To apply Sinkhorn's algorithm to approximate ${\displaystyle L_{c}^{\epsilon }(\alpha ,\beta )}$, it will be necessary to assume finite support so let ${\displaystyle \alpha =\textstyle \sum _{i=1}^{n}a_{i}\delta _{x_{i}}}$ and ${\displaystyle \beta =\textstyle \sum _{j=1}^{m}b_{i}\delta _{y_{j}}}$ and denote the corresponding vector of weights by ${\displaystyle \mathbf {a} \in \mathbb {R} _{+}^{n}}$ and ${\displaystyle \mathbf {b} \in \mathbb {R} _{+}^{m}}$. Additionally let ${\displaystyle C_{ij}=c(x_{i},y_{j})}$ and denote the discrete version of ${\displaystyle \Gamma (\alpha ,\beta )}$ by ${\displaystyle U(a,b)=\{P\in \mathbb {R} ^{n\times m}\mid \textstyle \sum _{j}P_{ij}=a_{i},\textstyle \sum _{i}P_{ij}=b_{j}\}}$. This lets us write the entropic Kantorovich problem as

${\displaystyle L_{c}^{\epsilon }(\mathbf {a} ,\mathbf {b} )=\inf _{P\in U(\mathbf {a} ,\mathbf {b} )}\sum _{i,j}C_{ij}P_{ij}+\epsilon \operatorname {KL} (P\mid \mathbf {a} \mathbf {b} ^{T})}$

where

${\displaystyle \operatorname {KL} (P\mid \mathbf {a} \mathbf {b} ^{T})=\sum _{i,j}P_{ij}\log \left({\frac {P_{ij}}{a_{i}b_{j}}}\right)+a_{i}b_{j}-P_{i,j}}$

See here for more on discrete optimal transport.

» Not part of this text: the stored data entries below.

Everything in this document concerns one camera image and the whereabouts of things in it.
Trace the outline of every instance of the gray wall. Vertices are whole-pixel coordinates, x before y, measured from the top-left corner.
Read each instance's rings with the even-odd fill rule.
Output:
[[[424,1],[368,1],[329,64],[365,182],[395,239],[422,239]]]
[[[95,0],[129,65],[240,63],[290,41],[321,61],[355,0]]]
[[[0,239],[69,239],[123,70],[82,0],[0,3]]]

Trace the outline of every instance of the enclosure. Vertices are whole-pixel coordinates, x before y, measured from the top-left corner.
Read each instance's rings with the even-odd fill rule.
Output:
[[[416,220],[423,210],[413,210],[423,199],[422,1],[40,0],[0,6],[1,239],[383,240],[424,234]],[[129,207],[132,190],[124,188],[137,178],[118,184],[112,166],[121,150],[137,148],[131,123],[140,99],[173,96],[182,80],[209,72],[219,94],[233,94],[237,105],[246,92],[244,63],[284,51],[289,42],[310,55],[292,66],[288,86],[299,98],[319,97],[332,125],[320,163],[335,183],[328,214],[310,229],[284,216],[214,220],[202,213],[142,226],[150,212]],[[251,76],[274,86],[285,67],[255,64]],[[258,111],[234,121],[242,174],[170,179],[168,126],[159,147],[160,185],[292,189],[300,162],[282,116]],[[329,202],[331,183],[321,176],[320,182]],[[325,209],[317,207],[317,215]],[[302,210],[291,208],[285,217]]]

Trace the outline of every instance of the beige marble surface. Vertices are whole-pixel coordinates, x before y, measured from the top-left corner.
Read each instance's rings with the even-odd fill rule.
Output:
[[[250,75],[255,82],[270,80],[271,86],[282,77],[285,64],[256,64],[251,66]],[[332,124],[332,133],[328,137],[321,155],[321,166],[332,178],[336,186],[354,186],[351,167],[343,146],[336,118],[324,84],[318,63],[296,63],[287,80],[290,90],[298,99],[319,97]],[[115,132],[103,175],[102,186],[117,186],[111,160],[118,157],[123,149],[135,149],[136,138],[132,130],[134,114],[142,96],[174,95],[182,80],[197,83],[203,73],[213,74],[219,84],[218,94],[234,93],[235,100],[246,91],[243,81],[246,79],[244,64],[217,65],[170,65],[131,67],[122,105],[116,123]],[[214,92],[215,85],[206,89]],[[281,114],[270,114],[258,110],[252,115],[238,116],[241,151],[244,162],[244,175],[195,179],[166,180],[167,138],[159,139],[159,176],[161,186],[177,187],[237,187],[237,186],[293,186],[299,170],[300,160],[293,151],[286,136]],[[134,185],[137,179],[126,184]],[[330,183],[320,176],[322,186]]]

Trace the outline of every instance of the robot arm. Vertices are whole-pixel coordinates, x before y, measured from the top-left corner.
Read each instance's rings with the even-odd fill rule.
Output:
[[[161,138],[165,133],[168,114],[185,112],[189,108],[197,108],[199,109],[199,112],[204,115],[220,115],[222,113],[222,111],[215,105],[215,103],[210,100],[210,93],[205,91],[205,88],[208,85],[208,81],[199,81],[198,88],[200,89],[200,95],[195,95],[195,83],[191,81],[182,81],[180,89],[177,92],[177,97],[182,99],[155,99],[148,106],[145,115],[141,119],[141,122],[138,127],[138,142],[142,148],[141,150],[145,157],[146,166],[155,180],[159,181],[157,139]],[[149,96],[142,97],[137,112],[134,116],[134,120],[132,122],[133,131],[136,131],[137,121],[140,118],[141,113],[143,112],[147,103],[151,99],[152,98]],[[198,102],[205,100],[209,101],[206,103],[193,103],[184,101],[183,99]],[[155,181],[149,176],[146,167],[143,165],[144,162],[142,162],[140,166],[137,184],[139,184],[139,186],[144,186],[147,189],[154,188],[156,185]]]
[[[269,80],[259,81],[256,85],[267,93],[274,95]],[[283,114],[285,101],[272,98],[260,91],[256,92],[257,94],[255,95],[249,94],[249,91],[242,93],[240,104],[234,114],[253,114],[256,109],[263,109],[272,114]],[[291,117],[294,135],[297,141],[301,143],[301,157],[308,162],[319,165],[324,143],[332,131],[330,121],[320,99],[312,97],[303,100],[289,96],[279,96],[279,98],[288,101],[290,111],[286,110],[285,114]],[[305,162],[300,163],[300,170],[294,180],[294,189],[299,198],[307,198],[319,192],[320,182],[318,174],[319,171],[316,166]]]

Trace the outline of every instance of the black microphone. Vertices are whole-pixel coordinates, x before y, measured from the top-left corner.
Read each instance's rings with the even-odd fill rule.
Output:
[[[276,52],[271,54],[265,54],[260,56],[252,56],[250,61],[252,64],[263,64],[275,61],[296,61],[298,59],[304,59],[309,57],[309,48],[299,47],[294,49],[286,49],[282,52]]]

## Characterizing the Solution

The solution to the discrete problem formulation is unique and has a special form.

Theorem (Peyré & Cuturi, Proposition 4.3 on pg. 63)[1]
The solution ${\displaystyle P\in \mathbb {R} ^{n\times m}}$ to discrete regularized Kantorovich problem is unique and has the form ${\displaystyle P_{ij}=u_{i}K_{ij}v_{j}}$ for some ${\displaystyle \mathbf {u} \in \mathbb {R} ^{n},\mathbf {v} \in R^{m}}$ where ${\displaystyle K_{ij}=e^{-C_{ij}/\epsilon }}$. Moreover, ${\displaystyle \mathbf {u} }$ and ${\displaystyle \mathbf {v} }$ are unique up to multiplication and division by some scaling factor.

## Sinkhorn's Algorithm

Sinkhorn's algorithm takes advantage of the aforementioned characterization result to iteratively approximate the scaling factors ${\displaystyle \mathbf {u} }$ and ${\displaystyle \mathbf {v} }$. The procedure is simple and only involves matrix-vector multiplication and entrywise division as follows

${\displaystyle u^{(\ell +1)}={\frac {\textbf {a}}{K{\textbf {v}}^{(\ell )}}}\quad {\text{and}}\quad v^{(\ell +1)}={\frac {\textbf {a}}{K^{T}{\textbf {u}}^{(\ell )}}}}$

Once a sufficient number of iterations ${\displaystyle L}$ have been taken, we let ${\displaystyle {\hat {P}}_{ij}=u_{i}^{(L)}K_{ij}v_{j}^{(L)}}$ be our approximation of the optimal plan.